**INSTRUCTIONS TO FOLLOW:** Scan the lines below and report each one containing "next" by copying it.
== == ==
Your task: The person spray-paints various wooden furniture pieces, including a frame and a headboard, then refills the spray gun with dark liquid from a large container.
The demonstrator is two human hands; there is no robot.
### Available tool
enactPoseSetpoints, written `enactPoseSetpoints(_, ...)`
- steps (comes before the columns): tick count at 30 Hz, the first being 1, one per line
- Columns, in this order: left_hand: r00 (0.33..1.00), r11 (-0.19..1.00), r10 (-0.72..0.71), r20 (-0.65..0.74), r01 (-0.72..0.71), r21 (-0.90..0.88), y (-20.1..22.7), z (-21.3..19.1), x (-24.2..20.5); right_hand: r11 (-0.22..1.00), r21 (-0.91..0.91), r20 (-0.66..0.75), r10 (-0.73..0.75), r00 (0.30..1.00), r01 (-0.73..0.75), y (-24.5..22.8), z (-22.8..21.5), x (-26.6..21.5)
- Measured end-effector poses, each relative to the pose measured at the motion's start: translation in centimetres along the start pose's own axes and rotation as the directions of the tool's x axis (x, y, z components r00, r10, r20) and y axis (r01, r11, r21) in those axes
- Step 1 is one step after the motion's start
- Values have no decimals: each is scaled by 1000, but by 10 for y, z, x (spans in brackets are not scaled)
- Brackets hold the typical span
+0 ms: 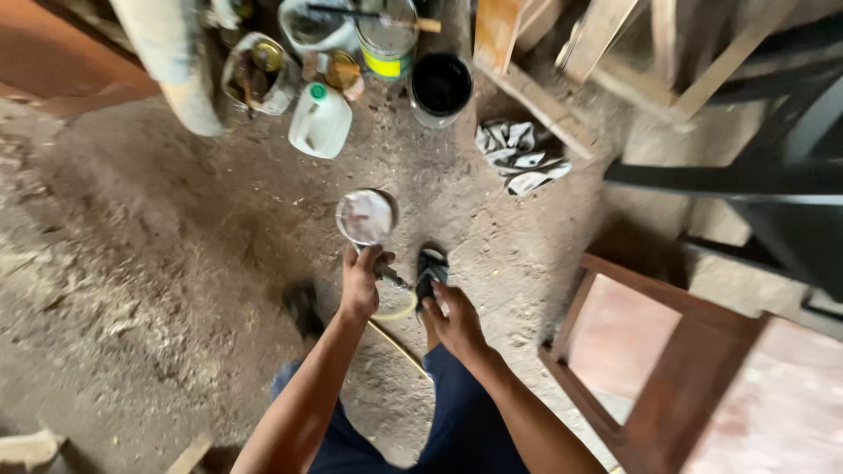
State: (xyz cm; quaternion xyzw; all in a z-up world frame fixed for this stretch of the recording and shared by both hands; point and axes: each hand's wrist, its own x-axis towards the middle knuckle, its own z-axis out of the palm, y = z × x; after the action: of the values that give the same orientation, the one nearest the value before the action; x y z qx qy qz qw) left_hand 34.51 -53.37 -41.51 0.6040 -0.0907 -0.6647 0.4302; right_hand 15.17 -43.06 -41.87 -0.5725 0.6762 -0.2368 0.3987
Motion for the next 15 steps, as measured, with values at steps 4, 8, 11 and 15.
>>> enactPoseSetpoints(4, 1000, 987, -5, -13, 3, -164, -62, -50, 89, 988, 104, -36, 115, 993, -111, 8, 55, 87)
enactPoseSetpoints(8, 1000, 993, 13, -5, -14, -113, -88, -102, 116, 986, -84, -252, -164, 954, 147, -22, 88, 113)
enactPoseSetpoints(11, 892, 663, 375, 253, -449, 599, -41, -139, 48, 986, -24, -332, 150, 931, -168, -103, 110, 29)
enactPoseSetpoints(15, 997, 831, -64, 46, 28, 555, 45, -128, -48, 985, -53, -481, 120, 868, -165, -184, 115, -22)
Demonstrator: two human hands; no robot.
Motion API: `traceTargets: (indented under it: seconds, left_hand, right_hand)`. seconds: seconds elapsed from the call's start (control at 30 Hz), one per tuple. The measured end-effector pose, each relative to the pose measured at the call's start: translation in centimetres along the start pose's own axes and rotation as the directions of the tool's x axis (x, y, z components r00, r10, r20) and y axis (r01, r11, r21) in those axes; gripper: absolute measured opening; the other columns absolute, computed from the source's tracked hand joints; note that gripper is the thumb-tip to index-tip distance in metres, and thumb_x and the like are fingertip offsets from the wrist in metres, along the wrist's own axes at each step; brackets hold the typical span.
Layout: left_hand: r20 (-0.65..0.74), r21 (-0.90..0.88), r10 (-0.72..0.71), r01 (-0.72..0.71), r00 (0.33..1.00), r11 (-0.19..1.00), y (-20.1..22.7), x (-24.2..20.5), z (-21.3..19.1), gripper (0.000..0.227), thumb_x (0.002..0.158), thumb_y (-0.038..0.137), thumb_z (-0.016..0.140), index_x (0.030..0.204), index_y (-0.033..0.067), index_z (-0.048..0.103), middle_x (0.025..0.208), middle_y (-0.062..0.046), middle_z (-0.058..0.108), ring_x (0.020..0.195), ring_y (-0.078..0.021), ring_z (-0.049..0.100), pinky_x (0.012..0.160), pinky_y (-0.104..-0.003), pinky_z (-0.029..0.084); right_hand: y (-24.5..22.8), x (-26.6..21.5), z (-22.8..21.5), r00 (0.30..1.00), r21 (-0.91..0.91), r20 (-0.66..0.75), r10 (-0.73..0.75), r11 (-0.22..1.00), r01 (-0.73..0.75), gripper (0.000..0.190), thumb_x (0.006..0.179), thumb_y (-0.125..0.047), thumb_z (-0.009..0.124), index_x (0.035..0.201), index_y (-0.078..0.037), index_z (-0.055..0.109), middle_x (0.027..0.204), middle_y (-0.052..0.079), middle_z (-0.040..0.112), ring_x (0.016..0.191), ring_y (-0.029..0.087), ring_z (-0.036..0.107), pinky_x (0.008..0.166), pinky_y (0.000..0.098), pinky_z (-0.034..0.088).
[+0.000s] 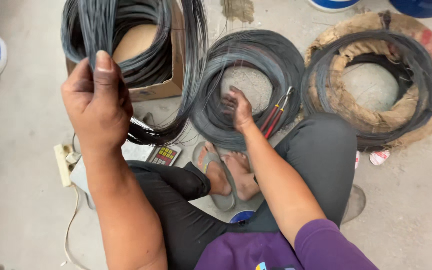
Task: The person sits on the floor and pulls a length of wire from a coil, then uses pliers to cut the wire. The person then places the cut wire onto a digital scale to weigh it.
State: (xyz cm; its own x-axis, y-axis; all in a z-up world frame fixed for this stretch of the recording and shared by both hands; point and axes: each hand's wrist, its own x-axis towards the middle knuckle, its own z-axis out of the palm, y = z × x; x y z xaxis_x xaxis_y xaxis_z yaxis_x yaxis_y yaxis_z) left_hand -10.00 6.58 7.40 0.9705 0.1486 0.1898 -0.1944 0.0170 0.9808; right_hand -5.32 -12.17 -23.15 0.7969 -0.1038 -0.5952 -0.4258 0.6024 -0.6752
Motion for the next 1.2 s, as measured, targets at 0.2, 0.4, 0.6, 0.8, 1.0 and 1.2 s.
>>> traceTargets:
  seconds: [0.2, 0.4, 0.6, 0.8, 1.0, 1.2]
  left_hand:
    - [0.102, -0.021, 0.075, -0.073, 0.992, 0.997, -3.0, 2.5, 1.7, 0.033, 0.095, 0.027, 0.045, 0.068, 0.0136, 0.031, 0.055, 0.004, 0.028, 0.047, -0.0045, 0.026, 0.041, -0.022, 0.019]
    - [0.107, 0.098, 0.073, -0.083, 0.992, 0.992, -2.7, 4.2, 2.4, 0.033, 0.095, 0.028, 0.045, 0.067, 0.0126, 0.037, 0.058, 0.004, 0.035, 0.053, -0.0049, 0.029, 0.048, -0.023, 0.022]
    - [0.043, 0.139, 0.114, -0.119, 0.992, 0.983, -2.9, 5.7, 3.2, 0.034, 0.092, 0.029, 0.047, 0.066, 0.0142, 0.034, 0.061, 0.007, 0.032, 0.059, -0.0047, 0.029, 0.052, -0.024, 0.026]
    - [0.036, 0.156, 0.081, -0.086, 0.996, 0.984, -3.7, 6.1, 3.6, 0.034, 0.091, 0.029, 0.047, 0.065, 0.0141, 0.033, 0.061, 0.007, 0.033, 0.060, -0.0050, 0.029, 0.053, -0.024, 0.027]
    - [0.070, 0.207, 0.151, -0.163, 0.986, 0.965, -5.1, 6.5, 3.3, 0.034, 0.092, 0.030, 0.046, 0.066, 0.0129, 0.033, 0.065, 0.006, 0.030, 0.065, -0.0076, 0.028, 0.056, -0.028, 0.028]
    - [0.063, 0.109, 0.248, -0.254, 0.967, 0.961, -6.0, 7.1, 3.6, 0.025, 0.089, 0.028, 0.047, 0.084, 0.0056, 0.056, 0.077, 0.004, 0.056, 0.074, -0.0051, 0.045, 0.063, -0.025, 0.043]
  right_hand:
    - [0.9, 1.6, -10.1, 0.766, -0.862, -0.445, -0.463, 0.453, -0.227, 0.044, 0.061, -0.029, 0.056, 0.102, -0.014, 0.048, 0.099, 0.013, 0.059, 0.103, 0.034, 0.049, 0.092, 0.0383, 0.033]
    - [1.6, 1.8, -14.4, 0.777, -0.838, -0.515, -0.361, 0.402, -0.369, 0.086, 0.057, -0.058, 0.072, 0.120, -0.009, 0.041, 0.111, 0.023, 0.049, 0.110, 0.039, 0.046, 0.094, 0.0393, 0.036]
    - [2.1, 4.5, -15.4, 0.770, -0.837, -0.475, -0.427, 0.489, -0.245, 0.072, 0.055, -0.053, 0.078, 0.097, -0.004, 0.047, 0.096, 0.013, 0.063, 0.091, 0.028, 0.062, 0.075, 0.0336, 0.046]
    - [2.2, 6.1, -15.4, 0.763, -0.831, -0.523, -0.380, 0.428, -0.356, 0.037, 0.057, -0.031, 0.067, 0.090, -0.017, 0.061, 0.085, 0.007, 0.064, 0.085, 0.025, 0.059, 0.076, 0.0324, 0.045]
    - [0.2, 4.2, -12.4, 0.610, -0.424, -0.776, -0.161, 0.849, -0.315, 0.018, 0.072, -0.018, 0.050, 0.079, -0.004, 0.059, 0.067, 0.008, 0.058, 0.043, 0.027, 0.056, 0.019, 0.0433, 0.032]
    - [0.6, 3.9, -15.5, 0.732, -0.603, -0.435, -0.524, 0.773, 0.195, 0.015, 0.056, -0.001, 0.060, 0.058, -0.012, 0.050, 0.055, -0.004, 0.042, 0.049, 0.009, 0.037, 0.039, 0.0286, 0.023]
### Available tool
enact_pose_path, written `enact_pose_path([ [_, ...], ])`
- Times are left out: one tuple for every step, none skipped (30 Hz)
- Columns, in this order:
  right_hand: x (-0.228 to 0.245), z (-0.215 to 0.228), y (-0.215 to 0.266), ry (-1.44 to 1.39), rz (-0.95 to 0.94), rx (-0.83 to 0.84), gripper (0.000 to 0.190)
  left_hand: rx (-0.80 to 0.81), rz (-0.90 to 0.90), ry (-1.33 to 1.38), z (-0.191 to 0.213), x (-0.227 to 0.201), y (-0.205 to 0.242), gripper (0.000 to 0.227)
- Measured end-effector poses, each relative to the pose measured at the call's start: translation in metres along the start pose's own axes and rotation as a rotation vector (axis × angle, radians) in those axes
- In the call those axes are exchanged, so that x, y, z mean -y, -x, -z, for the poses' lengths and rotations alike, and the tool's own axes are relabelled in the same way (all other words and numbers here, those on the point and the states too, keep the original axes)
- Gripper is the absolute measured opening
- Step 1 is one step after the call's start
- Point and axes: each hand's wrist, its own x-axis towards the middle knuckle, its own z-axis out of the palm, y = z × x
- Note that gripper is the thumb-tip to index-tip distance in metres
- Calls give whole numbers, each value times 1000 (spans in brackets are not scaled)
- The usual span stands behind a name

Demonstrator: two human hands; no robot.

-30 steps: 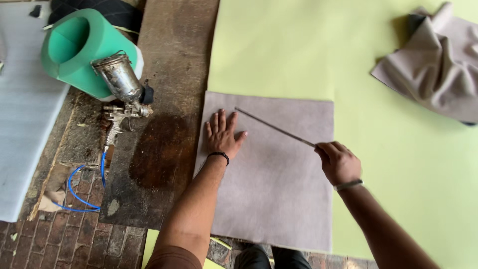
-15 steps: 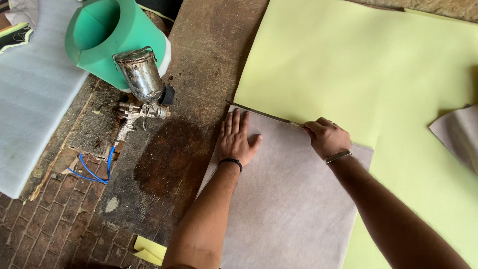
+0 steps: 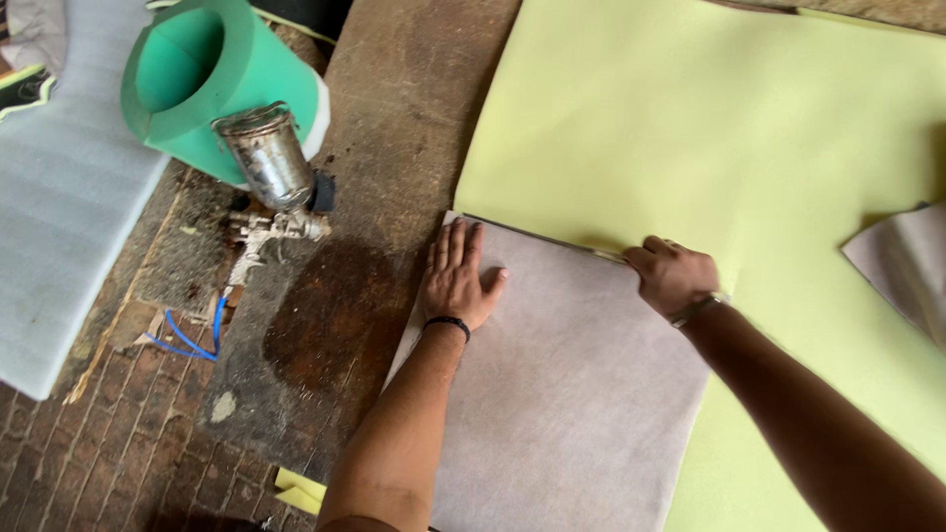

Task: The person places a folded piece of light brown fabric on a yellow foam sheet, smooths it, and uses a metal straight edge to press the edges. They then use a spray gun to apply adhesive to the foam, place the fabric on top, and repeat the process with additional layers. The person also cuts the foam sheet with a knife and stacks the assembled pieces.

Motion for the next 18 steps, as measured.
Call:
enact_pose_path([
  [-15, 4, 17, 11, 6, -52, 16, 16, -1, -4, 1, -2, 0, 93],
  [-30, 8, 33, 23, 12, -103, 15, 2, 0, -4, 2, -5, -2, 92],
  [-43, 11, 50, 32, 0, -112, 16, -6, -1, -3, 2, -7, 0, 92],
  [-55, 13, 66, 41, -12, -121, 17, -14, -1, -2, 2, -6, 3, 91],
  [-67, 14, 75, 50, -20, -139, 18, -11, 3, -11, 3, -4, 2, 91],
  [-81, 13, 83, 71, -34, -131, 19, -8, 7, -20, 3, -3, 0, 90],
  [-95, 12, 95, 90, -49, -115, 20, 2, 12, -29, 2, -3, 0, 90],
  [-109, 10, 107, 110, -63, -99, 21, -14, 10, -32, 0, -4, 0, 90],
  [-123, 5, 120, 140, -81, -72, 18, -29, 10, -37, -3, -3, 0, 90],
  [-138, -2, 132, 170, -98, -44, 16, -43, 10, -42, -7, -2, 1, 90],
  [-156, -6, 144, 204, -115, -20, 14, -30, 10, -53, -10, -1, -2, 91],
  [-174, -10, 156, 253, -139, 37, 18, -17, 9, -65, -13, 1, -5, 93],
  [-190, -14, 167, 299, -160, 92, 22, -5, 12, -79, -16, 4, -6, 95],
  [-207, -16, 180, 344, -180, 149, 27, -17, 5, -75, -20, 5, -8, 94],
  [-226, -15, 195, 367, -148, 93, 26, -32, 0, -74, -25, 6, -10, 94],
  [-239, -16, 207, 390, -117, 37, 25, -46, -5, -73, -28, 8, -13, 94],
  [-252, -14, 221, 414, -192, 118, 21, -50, 2, -85, -32, 9, -16, 93],
  [-263, -9, 236, 438, -268, 200, 17, -53, 9, -97, -35, 11, -19, 92],
])
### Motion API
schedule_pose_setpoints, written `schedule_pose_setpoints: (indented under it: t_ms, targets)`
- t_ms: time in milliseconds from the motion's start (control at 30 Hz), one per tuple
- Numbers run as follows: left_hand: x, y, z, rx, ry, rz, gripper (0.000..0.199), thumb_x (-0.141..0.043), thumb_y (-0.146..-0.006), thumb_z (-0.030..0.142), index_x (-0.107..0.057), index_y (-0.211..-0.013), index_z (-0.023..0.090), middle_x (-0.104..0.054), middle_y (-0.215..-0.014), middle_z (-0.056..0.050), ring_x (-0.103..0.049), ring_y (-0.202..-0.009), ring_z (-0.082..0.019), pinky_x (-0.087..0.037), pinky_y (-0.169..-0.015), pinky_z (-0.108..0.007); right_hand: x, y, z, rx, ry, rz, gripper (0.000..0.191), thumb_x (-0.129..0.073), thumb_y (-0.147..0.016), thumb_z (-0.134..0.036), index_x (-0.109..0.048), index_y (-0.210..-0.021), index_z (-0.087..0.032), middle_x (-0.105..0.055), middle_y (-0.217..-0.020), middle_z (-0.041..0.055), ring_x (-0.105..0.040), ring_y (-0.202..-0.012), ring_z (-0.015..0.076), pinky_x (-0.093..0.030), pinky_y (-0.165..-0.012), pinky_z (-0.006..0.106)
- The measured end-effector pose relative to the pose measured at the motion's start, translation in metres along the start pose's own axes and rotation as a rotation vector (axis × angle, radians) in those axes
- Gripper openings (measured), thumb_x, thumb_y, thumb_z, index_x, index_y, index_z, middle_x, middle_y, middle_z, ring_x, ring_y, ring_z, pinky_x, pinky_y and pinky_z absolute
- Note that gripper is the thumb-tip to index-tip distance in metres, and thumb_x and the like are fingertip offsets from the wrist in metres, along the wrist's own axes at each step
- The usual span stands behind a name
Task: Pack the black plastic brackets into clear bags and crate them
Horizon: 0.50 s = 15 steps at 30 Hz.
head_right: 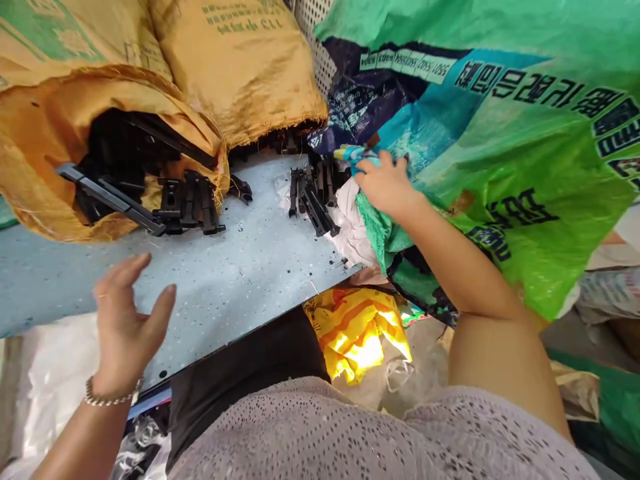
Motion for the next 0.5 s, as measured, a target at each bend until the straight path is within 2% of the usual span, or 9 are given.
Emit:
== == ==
**ANSWER TO THE PROBLEM:**
Motion for the next 15 steps, as measured, with values at steps 4, 8, 11 and 15.
Motion for the next 1.2 s, as measured, targets at 0.2, 0.4, 0.6, 0.8, 1.0 and 1.2 s.
Motion for the next 18 steps, as measured.
Motion for the next 0.5 s, as measured, a target at each bend until the straight path is within 2% of the usual span, or 9 are given.

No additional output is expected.